This dataset contains detailed match statistics from the English Premier League, including final scores, player statistics, team performance, goals, yellow cards, red cards, and more. It is ideal for analyzing team performance, predicting match outcomes, and exploring trends in football. This dataset is valuable for football enthusiasts, data analysts, and predictive model developer.
This dataset provides comprehensive match statistics from the English Premier League, including team performance, player stats, goals, assists, yellow/red cards, and more. It is ideal for football enthusiasts, analysts, and machine learning projects.
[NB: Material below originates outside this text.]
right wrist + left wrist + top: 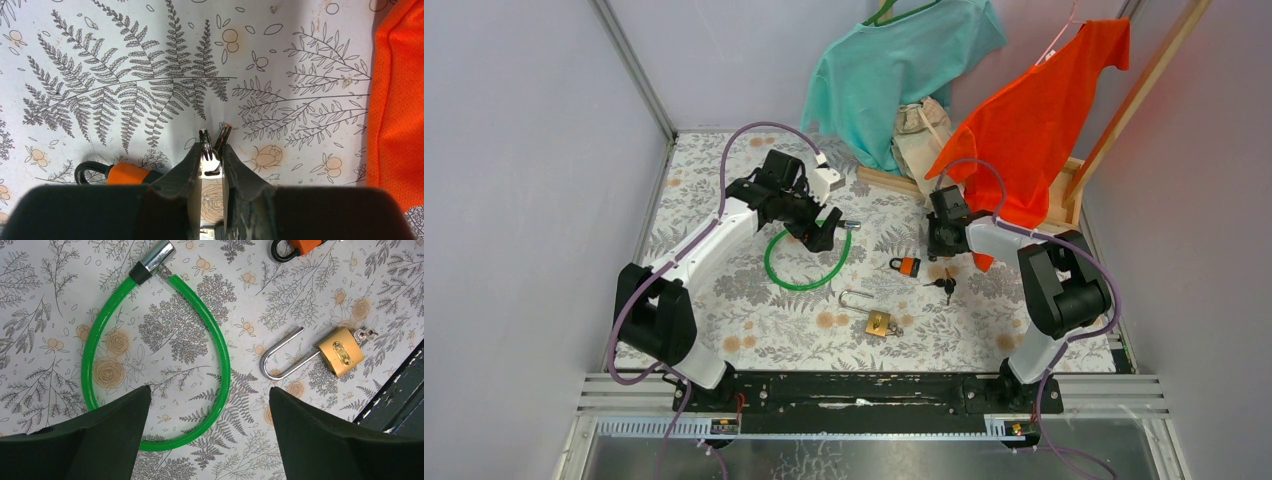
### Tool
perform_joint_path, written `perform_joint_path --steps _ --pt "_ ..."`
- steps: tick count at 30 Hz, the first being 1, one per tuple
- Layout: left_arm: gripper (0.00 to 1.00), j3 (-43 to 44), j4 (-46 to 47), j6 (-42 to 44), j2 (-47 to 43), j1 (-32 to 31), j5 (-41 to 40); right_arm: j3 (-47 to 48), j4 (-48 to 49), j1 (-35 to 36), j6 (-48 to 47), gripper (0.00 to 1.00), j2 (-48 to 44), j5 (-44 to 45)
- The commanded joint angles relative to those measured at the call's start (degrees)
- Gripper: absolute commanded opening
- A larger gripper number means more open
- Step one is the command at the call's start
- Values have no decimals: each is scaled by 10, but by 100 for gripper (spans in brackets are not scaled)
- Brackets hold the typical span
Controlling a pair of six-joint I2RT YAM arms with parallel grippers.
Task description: Unlock with the key
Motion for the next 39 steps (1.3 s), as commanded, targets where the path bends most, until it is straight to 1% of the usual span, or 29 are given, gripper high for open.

The dataset consists of multiple columns, each representing different aspects of a match:
Column Name | Description |
---|---|
Match_ID | Unique identifier for each match |
Date | Match date (YYYY-MM-DD format) |
Home_Team | Name of the home team |
Away_Team | Name of the away team |
Home_Goals | Goals scored by the home team |
Away_Goals | Goals scored by the away team |
Possession_% | Possession percentage of each team |
Shots_On_Target | Number of shots on target |
Yellow_Cards | Number of yellow cards given |
Red_Cards | Number of red cards given |
Player_of_Match | Best-performing player of the match |
Additional columns may provide more in-depth insights.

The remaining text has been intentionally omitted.